■ **Goal of the exercise**
Each line that includes "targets" must be copied from the records.

■ **Data for review**
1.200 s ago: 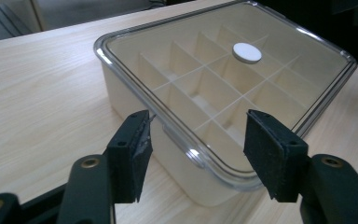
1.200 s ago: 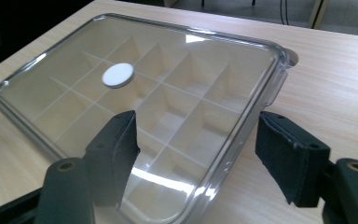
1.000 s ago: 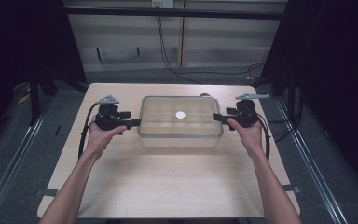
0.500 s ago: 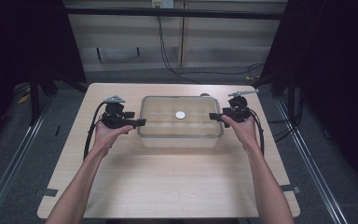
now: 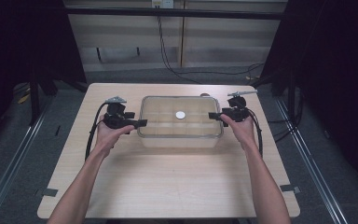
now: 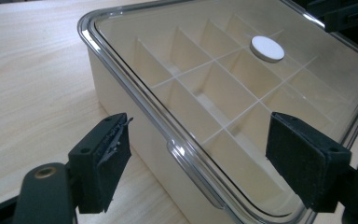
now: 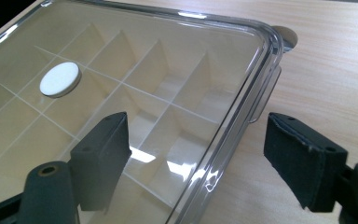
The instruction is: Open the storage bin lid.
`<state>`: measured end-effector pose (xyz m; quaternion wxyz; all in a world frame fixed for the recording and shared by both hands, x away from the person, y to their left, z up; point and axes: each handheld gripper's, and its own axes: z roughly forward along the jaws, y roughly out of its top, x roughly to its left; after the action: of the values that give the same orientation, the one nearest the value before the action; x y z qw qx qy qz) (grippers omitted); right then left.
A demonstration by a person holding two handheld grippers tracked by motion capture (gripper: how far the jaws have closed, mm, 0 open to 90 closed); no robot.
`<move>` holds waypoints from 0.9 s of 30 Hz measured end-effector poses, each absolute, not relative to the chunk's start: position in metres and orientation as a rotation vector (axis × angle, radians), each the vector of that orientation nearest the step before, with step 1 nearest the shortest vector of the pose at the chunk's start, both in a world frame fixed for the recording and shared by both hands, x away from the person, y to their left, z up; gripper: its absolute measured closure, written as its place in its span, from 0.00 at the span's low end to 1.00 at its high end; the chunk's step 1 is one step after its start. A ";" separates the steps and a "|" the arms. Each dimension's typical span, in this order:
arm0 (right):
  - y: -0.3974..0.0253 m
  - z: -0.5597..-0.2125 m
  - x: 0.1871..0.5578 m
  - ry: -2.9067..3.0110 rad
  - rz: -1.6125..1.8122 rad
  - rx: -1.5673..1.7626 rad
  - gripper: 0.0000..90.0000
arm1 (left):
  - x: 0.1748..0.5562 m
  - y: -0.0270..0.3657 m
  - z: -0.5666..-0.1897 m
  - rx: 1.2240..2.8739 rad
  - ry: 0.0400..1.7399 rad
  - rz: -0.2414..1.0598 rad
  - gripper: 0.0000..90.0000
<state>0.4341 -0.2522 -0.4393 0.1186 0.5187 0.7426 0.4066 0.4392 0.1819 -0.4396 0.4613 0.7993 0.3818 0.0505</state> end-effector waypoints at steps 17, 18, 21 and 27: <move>-0.246 -0.445 0.449 2.184 1.177 1.551 0.21 | 0.442 0.174 -0.451 2.003 0.944 0.092 0.25; -0.246 -0.445 0.450 2.182 1.185 1.550 0.23 | 0.442 0.174 -0.451 2.003 0.944 0.092 0.24; -0.243 -0.450 0.453 2.176 1.186 1.546 0.20 | 0.443 0.173 -0.451 2.008 0.941 0.088 0.24; -0.238 -0.455 0.457 2.153 1.218 1.571 0.16 | 0.445 0.168 -0.452 2.019 0.927 0.078 0.23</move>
<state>0.4572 -0.2384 -0.4549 0.1055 0.5330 0.7307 0.4134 0.4454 0.1681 -0.4515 0.4435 0.8140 0.3738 0.0315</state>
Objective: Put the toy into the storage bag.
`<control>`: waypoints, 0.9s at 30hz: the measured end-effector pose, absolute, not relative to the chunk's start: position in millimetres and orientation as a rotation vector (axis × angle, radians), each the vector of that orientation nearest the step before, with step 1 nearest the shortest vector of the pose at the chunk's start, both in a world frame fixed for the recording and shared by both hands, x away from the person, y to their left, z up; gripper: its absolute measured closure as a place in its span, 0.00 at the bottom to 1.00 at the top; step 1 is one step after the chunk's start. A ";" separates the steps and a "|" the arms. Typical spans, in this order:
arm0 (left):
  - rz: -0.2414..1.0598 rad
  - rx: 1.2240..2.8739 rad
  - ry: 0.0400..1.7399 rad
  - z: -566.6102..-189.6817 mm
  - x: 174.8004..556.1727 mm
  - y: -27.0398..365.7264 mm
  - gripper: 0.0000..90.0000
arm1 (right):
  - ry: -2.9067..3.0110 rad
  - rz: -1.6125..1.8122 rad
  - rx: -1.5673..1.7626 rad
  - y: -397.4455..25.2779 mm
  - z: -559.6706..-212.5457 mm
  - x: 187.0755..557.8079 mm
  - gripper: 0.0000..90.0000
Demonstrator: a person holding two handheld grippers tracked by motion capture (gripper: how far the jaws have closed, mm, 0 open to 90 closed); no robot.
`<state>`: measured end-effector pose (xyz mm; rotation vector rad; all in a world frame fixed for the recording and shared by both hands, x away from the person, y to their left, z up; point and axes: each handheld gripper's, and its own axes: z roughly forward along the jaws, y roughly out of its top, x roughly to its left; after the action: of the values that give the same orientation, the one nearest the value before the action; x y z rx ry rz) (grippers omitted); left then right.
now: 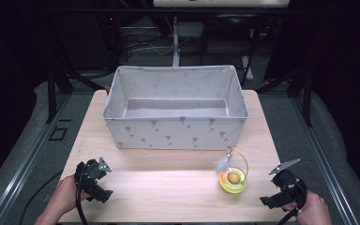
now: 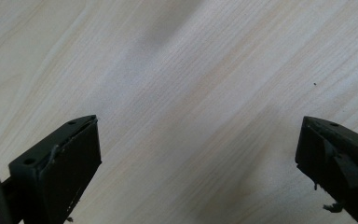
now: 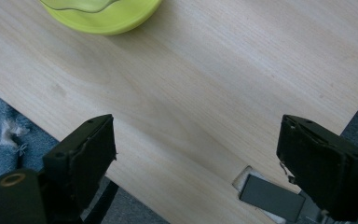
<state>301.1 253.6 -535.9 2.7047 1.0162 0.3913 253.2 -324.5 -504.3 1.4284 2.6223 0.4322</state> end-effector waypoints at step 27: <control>0.412 2.724 1.028 -535.0 299.8 251.8 0.00 | 2.696 0.386 1.316 -302.1 -477.8 253.4 0.13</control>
<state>299.8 251.8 -535.0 2.7236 1.0280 0.4118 253.4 -302.1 -477.8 1.3161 2.6956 0.3856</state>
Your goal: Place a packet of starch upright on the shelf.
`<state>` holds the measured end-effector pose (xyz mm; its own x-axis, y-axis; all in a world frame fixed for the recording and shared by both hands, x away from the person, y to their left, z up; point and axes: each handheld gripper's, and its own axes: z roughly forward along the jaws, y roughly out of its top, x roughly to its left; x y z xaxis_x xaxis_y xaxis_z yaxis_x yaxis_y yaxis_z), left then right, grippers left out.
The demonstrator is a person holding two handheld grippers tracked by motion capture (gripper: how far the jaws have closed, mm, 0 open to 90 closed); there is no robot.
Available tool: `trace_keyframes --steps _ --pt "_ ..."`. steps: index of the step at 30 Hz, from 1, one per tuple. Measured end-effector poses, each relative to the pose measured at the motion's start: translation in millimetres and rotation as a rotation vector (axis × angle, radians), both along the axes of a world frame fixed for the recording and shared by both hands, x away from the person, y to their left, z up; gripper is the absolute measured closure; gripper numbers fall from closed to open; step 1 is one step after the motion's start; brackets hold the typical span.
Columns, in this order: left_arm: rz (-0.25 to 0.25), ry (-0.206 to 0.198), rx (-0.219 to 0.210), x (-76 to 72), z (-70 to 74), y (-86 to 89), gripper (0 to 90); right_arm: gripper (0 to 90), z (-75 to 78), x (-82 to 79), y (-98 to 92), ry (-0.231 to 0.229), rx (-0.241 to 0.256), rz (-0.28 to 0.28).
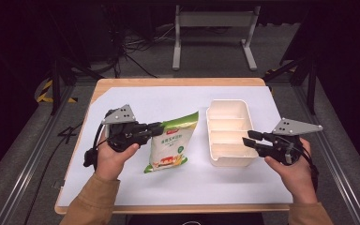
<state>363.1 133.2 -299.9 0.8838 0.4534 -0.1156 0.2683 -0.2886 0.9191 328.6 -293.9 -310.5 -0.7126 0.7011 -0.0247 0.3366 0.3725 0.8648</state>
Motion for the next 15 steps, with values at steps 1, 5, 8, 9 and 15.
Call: trace_keyframes --steps 1,5,8,9,15 --pt "-0.02 -0.006 -0.005 -3.1 2.3 -1.4 81.1 63.2 0.5 -0.8 2.3 0.0 0.005 0.009" --pt "-0.107 -0.053 0.002 -9.3 7.5 -7.3 81.1 59.0 3.5 -3.4 16.0 -0.01 0.013 0.055" --pt "-0.146 -0.066 0.004 -13.0 8.8 -11.9 81.1 56.9 6.3 -4.8 24.3 -0.019 0.034 0.089" --pt "-0.153 -0.073 0.006 -13.6 9.2 -12.8 81.2 55.6 7.3 -5.4 28.5 -0.021 0.045 0.109" --pt "-0.191 -0.09 0.001 -23.2 14.3 -22.0 81.3 47.2 4.4 -5.9 50.5 -0.011 0.06 0.178"
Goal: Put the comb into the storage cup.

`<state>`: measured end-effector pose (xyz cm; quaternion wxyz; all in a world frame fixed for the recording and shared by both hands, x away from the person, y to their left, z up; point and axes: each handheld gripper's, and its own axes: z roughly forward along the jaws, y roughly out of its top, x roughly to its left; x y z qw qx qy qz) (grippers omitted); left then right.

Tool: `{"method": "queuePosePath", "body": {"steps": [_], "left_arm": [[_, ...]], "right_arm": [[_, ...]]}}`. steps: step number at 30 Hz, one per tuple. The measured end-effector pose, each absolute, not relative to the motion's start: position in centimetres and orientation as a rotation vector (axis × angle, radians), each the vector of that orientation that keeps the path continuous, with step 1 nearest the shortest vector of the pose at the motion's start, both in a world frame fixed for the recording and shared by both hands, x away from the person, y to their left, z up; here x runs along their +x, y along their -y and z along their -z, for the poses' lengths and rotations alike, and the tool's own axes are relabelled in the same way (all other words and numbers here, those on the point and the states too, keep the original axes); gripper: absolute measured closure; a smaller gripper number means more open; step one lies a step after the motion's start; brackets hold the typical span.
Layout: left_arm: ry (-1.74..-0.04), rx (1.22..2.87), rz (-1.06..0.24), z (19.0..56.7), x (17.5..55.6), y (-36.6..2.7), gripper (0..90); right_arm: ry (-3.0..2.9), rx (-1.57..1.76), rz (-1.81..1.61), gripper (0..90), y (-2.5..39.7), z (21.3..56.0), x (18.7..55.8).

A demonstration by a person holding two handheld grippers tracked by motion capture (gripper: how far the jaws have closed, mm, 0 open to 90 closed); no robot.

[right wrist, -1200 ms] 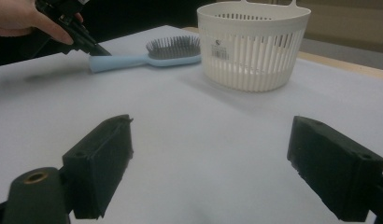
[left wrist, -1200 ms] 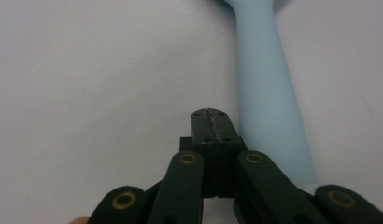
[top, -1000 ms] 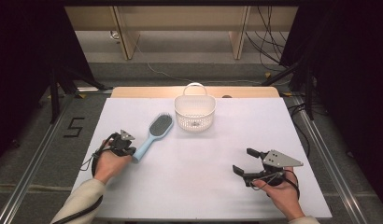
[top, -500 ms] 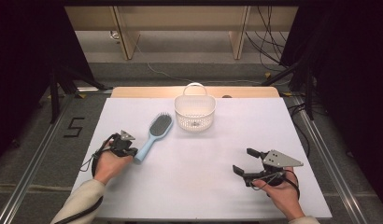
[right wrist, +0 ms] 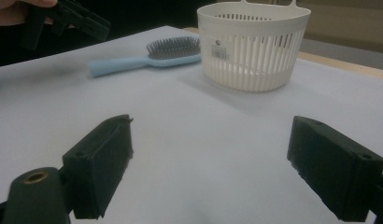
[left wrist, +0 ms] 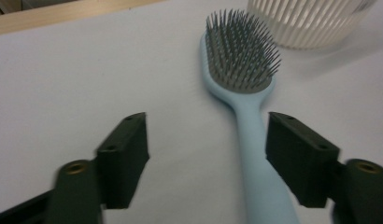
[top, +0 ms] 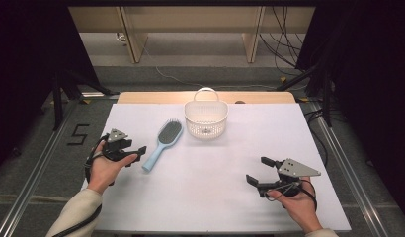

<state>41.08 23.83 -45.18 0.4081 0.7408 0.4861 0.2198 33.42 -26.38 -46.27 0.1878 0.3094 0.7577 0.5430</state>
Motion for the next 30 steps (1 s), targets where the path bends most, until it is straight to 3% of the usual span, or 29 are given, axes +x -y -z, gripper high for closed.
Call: {"method": "queuePosePath", "body": {"steps": [2,7,30], "left_arm": [[-1.218,1.856,-0.56,45.1,41.0,-23.7,13.9],[-1.197,1.849,-0.585,44.7,40.9,-23.4,0.0],[-1.245,1.96,-0.592,44.3,41.8,-20.8,0.7]], "right_arm": [[-2.13,0.871,-1.531,14.8,26.4,46.3,33.4],[-2.128,0.872,-1.534,14.8,26.4,46.3,33.4],[-2.125,0.873,-1.529,14.8,26.4,46.4,33.5]]}}
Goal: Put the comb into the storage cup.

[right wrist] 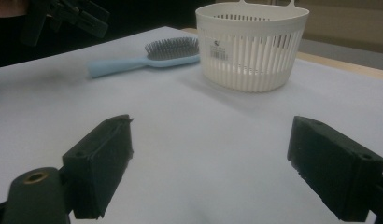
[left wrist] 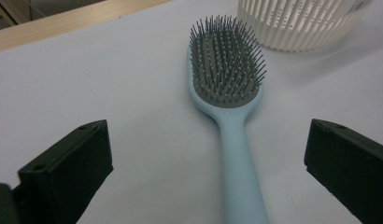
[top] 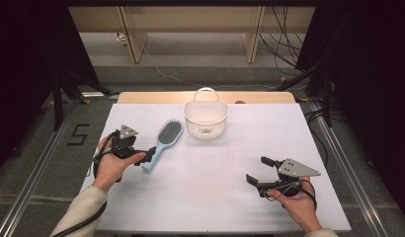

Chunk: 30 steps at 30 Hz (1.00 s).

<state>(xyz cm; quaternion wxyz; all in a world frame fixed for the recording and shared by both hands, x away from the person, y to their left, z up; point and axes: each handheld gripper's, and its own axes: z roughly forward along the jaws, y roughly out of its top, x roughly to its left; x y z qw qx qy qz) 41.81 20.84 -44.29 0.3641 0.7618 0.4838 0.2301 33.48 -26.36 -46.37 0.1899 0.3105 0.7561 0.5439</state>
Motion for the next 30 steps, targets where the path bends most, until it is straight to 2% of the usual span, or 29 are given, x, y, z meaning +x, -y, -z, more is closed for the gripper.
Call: {"method": "queuePosePath", "body": {"steps": [6,13,18,30], "left_arm": [[-1.274,2.045,-0.557,44.5,42.6,-19.7,3.6],[-1.354,2.163,-0.485,44.9,44.1,-18.5,11.5],[-1.412,2.241,-0.399,45.3,45.9,-17.4,15.9],[-1.491,2.318,-0.313,46.0,47.9,-15.9,23.4]], "right_arm": [[-2.121,0.878,-1.53,14.8,26.4,46.4,33.5],[-2.129,0.875,-1.519,14.8,26.2,46.4,33.5],[-2.133,0.877,-1.515,14.8,26.2,46.4,33.5],[-2.145,0.87,-1.508,14.8,26.2,46.5,33.6]]}}
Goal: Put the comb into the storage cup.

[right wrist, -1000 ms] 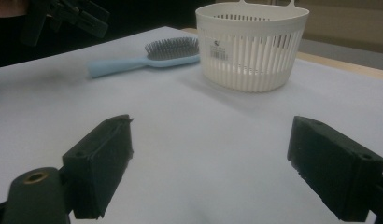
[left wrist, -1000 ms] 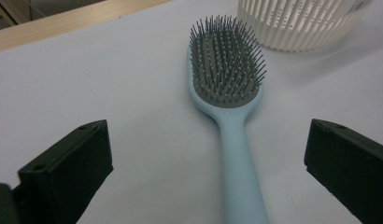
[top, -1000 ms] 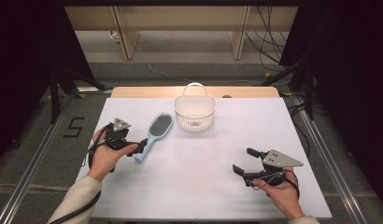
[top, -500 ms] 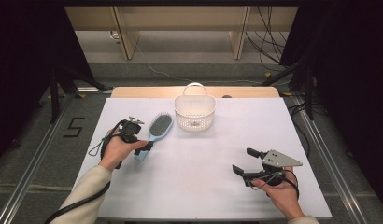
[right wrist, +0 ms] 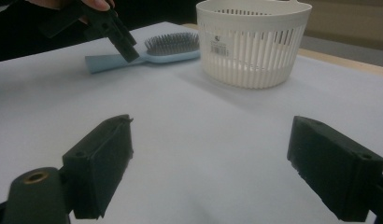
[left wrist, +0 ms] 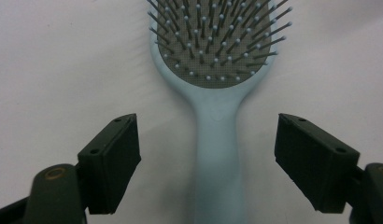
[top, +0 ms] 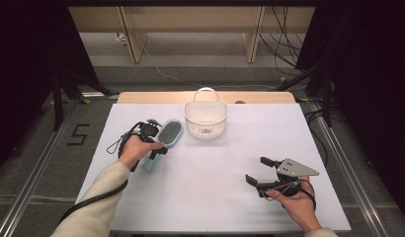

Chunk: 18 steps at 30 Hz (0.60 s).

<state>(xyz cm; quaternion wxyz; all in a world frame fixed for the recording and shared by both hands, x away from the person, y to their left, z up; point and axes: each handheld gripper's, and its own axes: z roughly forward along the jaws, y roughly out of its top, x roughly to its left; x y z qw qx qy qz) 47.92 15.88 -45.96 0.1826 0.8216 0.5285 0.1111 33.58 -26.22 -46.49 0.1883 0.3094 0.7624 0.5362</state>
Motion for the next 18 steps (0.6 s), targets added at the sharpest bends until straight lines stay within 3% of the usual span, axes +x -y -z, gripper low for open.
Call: {"method": "queuePosePath", "body": {"steps": [6,18], "left_arm": [[-1.538,2.335,-0.288,46.1,48.4,-15.8,31.5],[-1.554,2.387,-0.208,46.0,49.4,-15.4,38.4]], "right_arm": [[-2.146,0.873,-1.507,14.8,26.2,46.5,33.6],[-2.157,0.867,-1.498,14.8,26.1,46.5,33.6]]}}
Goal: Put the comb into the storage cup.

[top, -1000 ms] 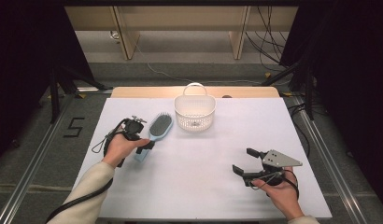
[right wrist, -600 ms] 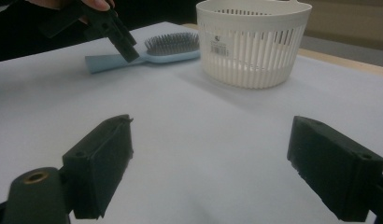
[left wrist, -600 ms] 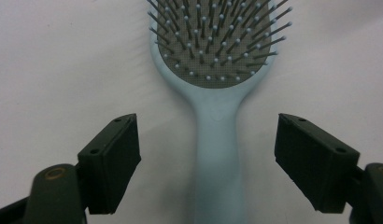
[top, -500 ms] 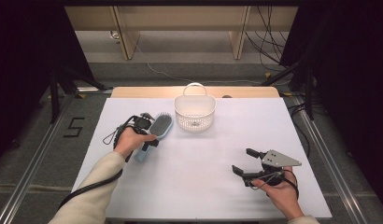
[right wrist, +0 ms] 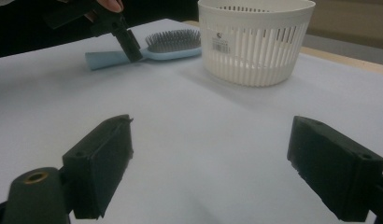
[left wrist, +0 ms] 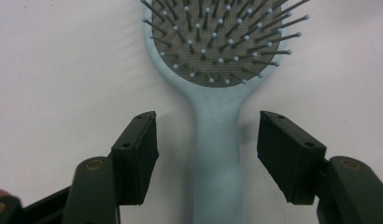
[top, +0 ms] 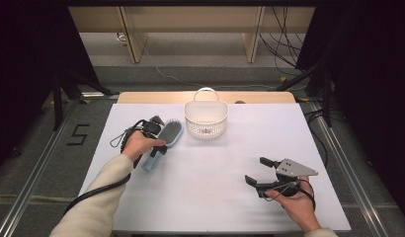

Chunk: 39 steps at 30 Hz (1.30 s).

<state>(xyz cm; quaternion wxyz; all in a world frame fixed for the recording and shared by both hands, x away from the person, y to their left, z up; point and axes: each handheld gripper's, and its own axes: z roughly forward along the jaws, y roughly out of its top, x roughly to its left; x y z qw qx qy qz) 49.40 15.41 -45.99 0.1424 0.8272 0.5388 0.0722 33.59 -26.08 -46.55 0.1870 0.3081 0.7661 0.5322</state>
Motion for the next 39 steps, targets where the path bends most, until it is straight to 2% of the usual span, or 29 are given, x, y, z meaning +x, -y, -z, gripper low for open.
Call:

■ **Result**
Motion for the next 30 steps (1 s), targets where the path bends most, until it is straight to 3% of the usual span, or 29 are given, axes +x -y -z, gripper high for closed.
Motion for the next 30 steps, targets where the path bends most, until it is straight to 2% of the usual span, or 29 are given, x, y, z meaning +x, -y, -z, more is closed for the gripper.
Motion for the next 18 steps (0.6 s), targets added at the sharpest bends until straight lines stay within 3% of the usual span, axes +x -y -z, gripper low for open.
Motion for the next 39 steps, targets where the path bends most, until it is straight to 2% of the usual span, or 29 are given, x, y, z meaning +x, -y, -z, gripper low for open.

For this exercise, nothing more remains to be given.